**Information supplied**
--- START ---
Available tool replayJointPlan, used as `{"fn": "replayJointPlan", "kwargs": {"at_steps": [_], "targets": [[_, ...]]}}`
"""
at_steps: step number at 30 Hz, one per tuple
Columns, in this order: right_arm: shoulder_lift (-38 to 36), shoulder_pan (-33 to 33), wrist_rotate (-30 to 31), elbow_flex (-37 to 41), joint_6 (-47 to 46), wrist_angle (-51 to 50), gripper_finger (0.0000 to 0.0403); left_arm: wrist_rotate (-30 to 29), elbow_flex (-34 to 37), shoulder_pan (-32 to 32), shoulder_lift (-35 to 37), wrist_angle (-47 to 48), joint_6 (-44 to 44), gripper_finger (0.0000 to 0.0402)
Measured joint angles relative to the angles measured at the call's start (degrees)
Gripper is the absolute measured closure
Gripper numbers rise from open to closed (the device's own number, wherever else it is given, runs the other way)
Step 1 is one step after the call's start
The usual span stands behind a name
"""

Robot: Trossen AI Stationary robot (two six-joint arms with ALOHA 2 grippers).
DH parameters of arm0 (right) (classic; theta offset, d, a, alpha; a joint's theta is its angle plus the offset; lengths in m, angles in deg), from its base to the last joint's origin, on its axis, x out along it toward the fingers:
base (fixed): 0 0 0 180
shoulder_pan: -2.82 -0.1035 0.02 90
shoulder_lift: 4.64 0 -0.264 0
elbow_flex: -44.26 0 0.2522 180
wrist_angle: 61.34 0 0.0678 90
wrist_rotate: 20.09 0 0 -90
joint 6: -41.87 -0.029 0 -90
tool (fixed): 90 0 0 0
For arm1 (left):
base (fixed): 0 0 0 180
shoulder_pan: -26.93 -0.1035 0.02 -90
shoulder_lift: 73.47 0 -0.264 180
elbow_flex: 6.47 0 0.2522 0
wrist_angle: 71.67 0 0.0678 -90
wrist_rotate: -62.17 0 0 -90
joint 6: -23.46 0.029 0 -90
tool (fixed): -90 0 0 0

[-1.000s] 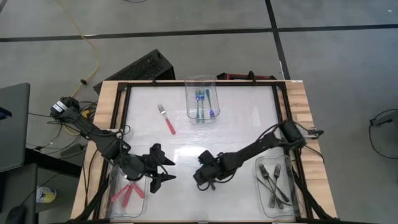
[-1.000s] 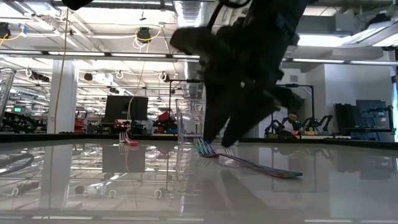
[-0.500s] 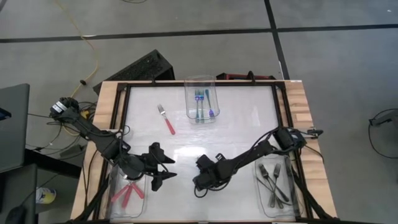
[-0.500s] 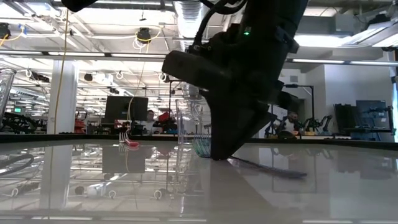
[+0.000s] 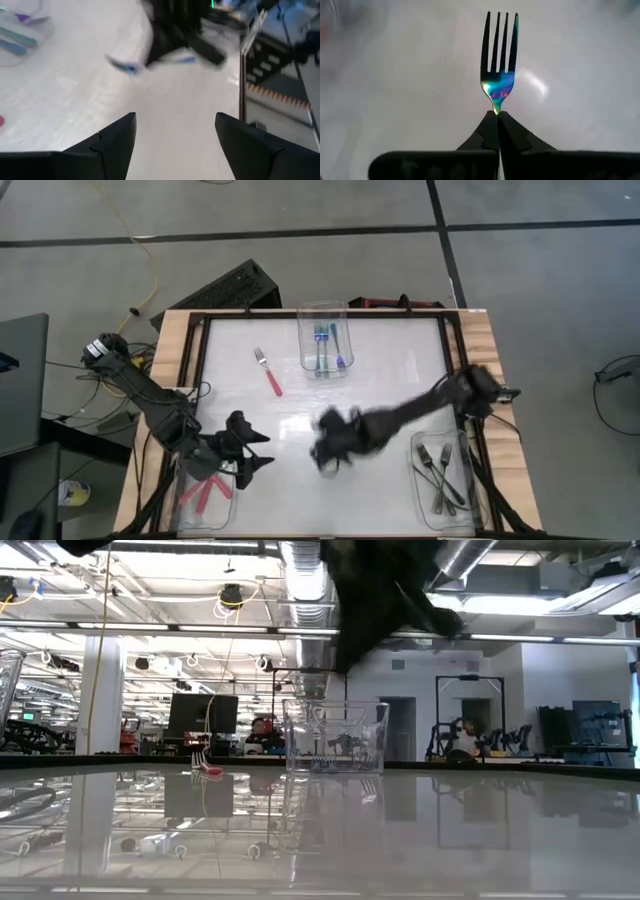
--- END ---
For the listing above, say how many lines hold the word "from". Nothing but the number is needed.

**Exercise response**
2